事前にツイッターで募集した質問「本木雅弘さんのアップが多いのは何故か?イケメン好きだから?」に対して監督は、「確かに。顔立ちに関わらず、顔をいうものが好き。今までもアップで終わる映画が多い。山下敦弘監督にも顔好きですね、と言われた。思っていることを正直に言えない人間=幸夫を、本木さんも演じるのが大変だったと思う。複雑な心情を、ちゃんと撮りたいと思ったからじゃないかな。でも、アップに耐えられる顔こそ、映画俳優の顔。そういった意味では、竹原ピストルさんもすごく良い表情するので、これからもスクリーンで観続けたい」と語った。また、「劇中で一番好きなシーンは?」に対して、竹原は「ひときわ切ないのは、陽一が真平(息子)をトラックの助手席側にのせ走り出すシーンで、幸夫が手を振った後に振りかえって歩いていくシーン。実際には、あのトラックは、ドライバーさんが運転していて、本木さんの横にいたんだけど撮影中に近くなれた気がしていた本木さんが、スクリーンに戻っていってしまったような気が現場でしていて、今見ても切ない気持ちになる」。監督は「クランクアップの日(10月28日)に撮影した、ラストの場面で、ピストルさんが、幸夫にニコっと笑うシーン。このシーンを撮れたから、この映画は大丈夫だと確信した」とコメントした。

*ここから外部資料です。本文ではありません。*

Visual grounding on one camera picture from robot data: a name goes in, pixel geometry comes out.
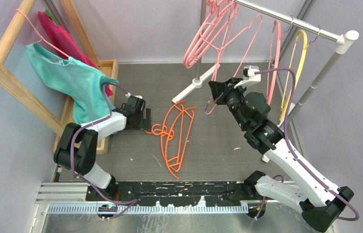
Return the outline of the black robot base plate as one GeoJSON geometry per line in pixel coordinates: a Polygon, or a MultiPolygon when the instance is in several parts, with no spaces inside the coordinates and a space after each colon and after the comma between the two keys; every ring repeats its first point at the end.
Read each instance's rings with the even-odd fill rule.
{"type": "Polygon", "coordinates": [[[89,186],[86,201],[99,202],[97,214],[246,214],[262,217],[267,202],[243,182],[117,182],[112,193],[89,186]]]}

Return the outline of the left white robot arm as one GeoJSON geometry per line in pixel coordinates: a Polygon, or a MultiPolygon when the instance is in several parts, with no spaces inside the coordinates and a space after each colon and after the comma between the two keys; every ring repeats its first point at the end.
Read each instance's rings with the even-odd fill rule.
{"type": "Polygon", "coordinates": [[[68,123],[55,150],[53,160],[66,169],[89,181],[98,188],[104,200],[117,194],[116,179],[96,163],[98,142],[123,130],[146,130],[152,125],[151,109],[138,96],[130,96],[121,108],[113,109],[106,116],[79,125],[68,123]]]}

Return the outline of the yellow wire hanger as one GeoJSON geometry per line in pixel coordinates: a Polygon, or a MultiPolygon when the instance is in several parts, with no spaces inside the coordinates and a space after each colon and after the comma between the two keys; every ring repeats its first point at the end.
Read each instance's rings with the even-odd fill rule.
{"type": "MultiPolygon", "coordinates": [[[[294,47],[289,62],[289,68],[295,72],[295,80],[296,80],[295,88],[297,87],[298,81],[300,80],[302,74],[309,45],[310,42],[308,42],[307,33],[304,30],[299,30],[296,33],[294,47]]],[[[290,102],[289,96],[292,93],[291,85],[289,84],[290,80],[291,80],[291,73],[288,72],[285,80],[284,95],[282,97],[280,105],[280,111],[281,111],[279,117],[280,122],[284,120],[285,110],[290,102]]]]}

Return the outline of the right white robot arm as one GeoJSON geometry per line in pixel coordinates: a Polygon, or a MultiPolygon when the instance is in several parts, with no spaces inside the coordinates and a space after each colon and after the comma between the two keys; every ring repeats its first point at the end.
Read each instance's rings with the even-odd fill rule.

発売されたブルーレイの特典に、自信があるという監督は、その見どころもたっぷりと語った。まず、「本編の編集でカットしなくても良かったんじゃないか?」というシーンについて、そのシーンと、なぜカットしたのかというトークを挙げ、「ぜひ観てもらって、それぞれでも考えて観て欲しい」。長い時間をかけて丁寧につくってくれたメイキングについては、「映画づくりは、こんな些細なことを気にしながらつくっているものだ、ということをみて欲しい」。さらに劇中で、陽一の娘、灯が観ているアニメ『ちゃぷちゃぷローリー』を、自身の過去作をみて泣いたことがなかった自分が泣いた、素晴らしいアニメーターさんがつくってくれたもの」と絶賛。一方の竹原さんは、「メイキングで、撮影中の監督の表情にぐっときたので、そこも楽しんで欲しい」とPRした。

他に、監督から竹原さんの最新アルバム「PEACE OUT」は、「電車に乗っている間に聞くと、危うく泣いてしまう曲。家でじっくり聞くべき」という感想や、ロンドンからの本木雅弘さんのメッセージが読み上げられたりと、常に笑いが絶えないトークイベントとなった。

『永い言い訳』はブルーレイ&DVDが絶賛発売中。さらに、4月29日~5月5日、キネカ大森での上映も決定している。